### Prompt
From the records below, copy out each line that has the word "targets".

### Records provided
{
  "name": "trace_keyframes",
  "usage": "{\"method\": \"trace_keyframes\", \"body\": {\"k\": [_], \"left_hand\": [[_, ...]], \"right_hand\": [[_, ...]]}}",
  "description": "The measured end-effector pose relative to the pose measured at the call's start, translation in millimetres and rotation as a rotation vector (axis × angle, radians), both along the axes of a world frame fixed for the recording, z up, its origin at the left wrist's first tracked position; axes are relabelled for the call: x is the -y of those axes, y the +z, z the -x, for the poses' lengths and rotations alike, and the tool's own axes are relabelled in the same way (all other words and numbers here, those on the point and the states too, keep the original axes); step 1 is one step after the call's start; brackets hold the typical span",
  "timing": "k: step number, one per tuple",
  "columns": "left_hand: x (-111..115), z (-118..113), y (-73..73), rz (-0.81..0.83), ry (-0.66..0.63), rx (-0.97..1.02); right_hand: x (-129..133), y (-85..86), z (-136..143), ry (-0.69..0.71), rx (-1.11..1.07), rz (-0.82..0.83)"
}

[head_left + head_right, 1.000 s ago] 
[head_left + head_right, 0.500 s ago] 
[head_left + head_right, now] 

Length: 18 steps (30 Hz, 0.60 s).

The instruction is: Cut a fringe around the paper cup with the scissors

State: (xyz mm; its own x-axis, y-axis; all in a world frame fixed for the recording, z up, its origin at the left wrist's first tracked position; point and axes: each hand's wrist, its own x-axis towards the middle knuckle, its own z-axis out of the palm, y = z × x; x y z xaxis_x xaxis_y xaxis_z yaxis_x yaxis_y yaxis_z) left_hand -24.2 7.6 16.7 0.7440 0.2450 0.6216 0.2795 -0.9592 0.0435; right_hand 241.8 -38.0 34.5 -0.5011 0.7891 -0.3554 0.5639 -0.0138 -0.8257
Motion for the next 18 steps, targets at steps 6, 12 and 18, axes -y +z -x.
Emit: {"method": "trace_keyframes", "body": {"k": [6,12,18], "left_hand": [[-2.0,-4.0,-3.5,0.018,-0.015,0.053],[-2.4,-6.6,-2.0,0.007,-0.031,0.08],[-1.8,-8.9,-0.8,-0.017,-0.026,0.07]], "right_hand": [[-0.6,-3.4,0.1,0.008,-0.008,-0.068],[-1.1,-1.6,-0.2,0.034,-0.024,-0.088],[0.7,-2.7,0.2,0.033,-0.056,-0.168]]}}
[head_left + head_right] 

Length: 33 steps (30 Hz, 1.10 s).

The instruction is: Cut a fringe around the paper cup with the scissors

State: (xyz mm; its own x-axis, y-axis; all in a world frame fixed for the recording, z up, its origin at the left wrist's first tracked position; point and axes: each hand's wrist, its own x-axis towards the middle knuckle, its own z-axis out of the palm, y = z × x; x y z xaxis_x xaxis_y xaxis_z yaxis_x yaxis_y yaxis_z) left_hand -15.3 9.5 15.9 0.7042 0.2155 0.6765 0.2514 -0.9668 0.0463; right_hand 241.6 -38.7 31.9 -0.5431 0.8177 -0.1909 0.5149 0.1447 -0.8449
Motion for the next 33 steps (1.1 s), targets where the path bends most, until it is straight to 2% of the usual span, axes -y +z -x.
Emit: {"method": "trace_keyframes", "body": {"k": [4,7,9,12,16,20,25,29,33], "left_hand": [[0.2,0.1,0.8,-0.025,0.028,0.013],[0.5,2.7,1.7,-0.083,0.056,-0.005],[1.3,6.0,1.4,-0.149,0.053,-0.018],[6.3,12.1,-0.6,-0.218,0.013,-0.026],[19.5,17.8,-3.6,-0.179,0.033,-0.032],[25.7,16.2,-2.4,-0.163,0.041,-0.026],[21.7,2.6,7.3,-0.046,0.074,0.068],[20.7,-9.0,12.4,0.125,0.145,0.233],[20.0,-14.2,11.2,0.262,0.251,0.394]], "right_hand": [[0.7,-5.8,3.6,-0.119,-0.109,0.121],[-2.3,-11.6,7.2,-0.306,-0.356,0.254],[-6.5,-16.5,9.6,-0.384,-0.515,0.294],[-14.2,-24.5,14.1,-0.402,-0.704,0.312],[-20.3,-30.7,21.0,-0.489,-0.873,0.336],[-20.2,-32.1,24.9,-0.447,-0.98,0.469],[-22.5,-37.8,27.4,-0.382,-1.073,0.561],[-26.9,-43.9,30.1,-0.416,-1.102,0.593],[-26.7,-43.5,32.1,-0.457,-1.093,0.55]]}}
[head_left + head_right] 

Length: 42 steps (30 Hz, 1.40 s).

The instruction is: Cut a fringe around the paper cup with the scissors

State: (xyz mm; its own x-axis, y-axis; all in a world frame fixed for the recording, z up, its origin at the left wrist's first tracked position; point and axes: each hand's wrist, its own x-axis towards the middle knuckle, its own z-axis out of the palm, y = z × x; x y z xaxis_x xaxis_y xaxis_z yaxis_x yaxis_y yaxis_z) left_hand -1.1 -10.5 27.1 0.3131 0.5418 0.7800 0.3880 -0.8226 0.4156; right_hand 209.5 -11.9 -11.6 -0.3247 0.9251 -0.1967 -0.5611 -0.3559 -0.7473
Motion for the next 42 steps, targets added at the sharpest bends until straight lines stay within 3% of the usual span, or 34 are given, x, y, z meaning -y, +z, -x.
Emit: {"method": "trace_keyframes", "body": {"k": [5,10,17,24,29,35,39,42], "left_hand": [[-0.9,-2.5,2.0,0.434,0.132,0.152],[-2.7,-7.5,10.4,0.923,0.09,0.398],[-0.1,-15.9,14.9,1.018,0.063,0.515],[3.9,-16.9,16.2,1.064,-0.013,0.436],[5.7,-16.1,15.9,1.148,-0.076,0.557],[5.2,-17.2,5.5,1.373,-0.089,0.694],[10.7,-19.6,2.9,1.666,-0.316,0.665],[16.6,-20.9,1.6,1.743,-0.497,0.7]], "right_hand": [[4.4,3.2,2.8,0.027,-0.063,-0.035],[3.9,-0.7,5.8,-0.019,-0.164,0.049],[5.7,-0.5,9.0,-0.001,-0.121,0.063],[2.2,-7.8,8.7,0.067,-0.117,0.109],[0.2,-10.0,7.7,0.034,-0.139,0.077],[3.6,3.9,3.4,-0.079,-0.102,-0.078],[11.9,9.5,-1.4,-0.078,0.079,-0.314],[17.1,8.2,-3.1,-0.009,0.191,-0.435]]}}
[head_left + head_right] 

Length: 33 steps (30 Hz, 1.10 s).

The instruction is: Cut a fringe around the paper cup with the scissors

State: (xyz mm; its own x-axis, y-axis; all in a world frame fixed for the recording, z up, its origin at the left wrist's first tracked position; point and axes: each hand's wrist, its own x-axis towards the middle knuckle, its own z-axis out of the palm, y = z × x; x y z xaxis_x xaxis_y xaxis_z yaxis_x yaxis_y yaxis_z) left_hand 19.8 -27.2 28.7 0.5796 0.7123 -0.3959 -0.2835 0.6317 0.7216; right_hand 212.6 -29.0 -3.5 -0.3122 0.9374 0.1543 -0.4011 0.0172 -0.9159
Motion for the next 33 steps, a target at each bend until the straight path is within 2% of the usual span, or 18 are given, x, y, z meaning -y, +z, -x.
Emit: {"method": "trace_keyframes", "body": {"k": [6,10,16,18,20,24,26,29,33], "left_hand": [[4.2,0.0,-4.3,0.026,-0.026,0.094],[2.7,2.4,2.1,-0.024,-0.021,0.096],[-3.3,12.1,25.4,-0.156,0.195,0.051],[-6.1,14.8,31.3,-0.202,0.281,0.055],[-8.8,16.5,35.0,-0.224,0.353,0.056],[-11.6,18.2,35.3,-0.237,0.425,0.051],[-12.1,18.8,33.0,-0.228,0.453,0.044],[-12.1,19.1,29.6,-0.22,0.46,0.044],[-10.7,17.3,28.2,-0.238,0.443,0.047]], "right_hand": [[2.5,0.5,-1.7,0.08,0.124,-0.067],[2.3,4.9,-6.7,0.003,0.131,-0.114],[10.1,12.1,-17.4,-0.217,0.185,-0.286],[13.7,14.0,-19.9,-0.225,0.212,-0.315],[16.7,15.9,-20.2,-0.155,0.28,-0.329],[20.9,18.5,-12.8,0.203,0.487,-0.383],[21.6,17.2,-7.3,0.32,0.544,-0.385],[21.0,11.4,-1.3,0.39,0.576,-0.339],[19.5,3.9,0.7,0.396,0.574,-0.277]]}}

### Task result
Motion for the next 18 steps, targets at steps 6, 12 and 18, axes -y +z -x.
Motion for the next 33 steps (1.1 s), targets where the path bends most, until it is straight to 2% of the usual span, axes -y +z -x.
Motion for the next 42 steps, targets added at the sharpest bends until straight lines stay within 3% of the usual span, or 34 are given, x, y, z meaning -y, +z, -x.

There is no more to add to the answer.